* [WHAT THE TASK REQUIRES]:
Output must match the data below exactly from its first line through the line that contains "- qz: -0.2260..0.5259", with no other line.

* [DATA EXTRACT]:

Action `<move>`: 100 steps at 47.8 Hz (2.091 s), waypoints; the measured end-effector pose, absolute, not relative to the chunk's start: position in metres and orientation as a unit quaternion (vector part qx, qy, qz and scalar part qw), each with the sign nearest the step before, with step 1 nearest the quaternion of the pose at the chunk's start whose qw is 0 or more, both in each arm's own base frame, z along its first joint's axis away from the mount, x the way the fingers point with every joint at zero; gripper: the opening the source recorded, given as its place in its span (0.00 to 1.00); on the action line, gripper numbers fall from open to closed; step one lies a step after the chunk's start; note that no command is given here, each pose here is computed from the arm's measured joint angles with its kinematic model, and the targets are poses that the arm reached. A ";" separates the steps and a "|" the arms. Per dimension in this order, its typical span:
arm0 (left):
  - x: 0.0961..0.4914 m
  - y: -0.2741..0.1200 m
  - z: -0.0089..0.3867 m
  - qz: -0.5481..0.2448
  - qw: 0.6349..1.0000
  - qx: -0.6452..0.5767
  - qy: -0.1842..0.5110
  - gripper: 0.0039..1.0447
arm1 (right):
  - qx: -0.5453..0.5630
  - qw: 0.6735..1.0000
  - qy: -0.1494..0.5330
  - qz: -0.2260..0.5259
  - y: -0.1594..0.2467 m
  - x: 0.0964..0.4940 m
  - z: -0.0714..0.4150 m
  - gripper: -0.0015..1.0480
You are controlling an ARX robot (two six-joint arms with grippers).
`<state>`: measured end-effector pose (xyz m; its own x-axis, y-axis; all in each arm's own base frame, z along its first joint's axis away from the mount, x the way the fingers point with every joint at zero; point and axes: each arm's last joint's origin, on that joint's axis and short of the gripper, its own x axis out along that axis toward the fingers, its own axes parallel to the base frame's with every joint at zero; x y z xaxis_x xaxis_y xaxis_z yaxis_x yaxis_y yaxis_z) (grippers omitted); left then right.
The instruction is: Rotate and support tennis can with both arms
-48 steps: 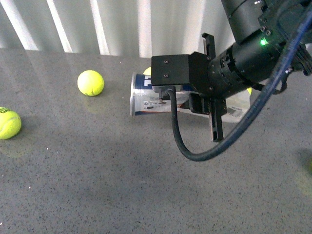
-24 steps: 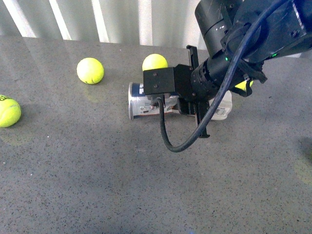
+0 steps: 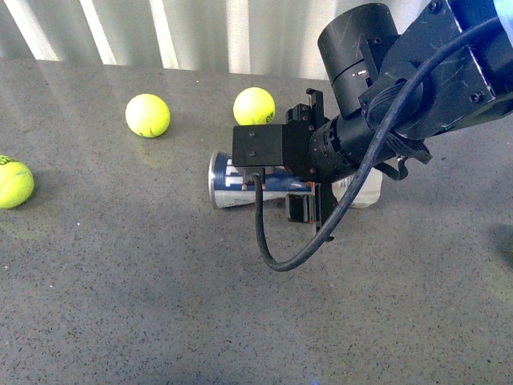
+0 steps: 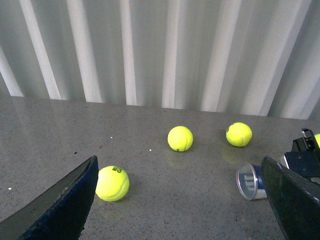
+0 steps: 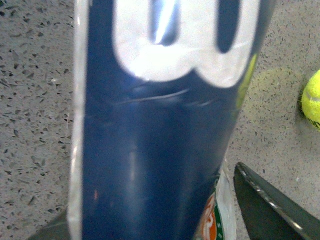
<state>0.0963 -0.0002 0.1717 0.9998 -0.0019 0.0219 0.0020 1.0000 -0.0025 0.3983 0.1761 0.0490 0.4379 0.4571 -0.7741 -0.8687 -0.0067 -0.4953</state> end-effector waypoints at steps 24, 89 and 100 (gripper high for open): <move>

* [WRITTEN RESPONSE]:
Action `<move>`: 100 steps at 47.8 Hz (2.091 s), waypoints; the measured end-effector pose, absolute, not relative to the chunk's start: position in metres and orientation as a unit quaternion (vector part qx, qy, qz and scalar part qw), each with the sign nearest the step before, with step 1 nearest the quaternion of the pose at the chunk's start whose qw is 0 or more, both in each arm's own base frame, z along its first joint's axis away from the mount, x the way the fingers point with every joint at zero; gripper: the opening the source recorded, given as its place in its span (0.00 to 1.00); on the action line, gripper numbers fall from open to closed; step one lies a step after the chunk's start; note that no command is given here, each pose here is computed from the arm's measured joint angles with its kinematic model, and the targets are poses that the arm reached. A ";" separates the steps and a "|" the arms. Per dimension in this order, its typical span:
arm0 (left):
  - x: 0.0961..0.4914 m
  - y: -0.2741..0.1200 m
  - z: -0.0089..0.3867 m
  - qz: -0.5481..0.2448
  - qw: 0.6349..1.0000
  - qx: -0.6452..0.5767
  - qy: -0.1842..0.5110
  - gripper: 0.0039..1.0447
arm1 (right):
  - qx: -0.5453..0.5630
  - qw: 0.6735..1.0000
  - qy: -0.1494..0.5330
  - qz: -0.2260..0.5259

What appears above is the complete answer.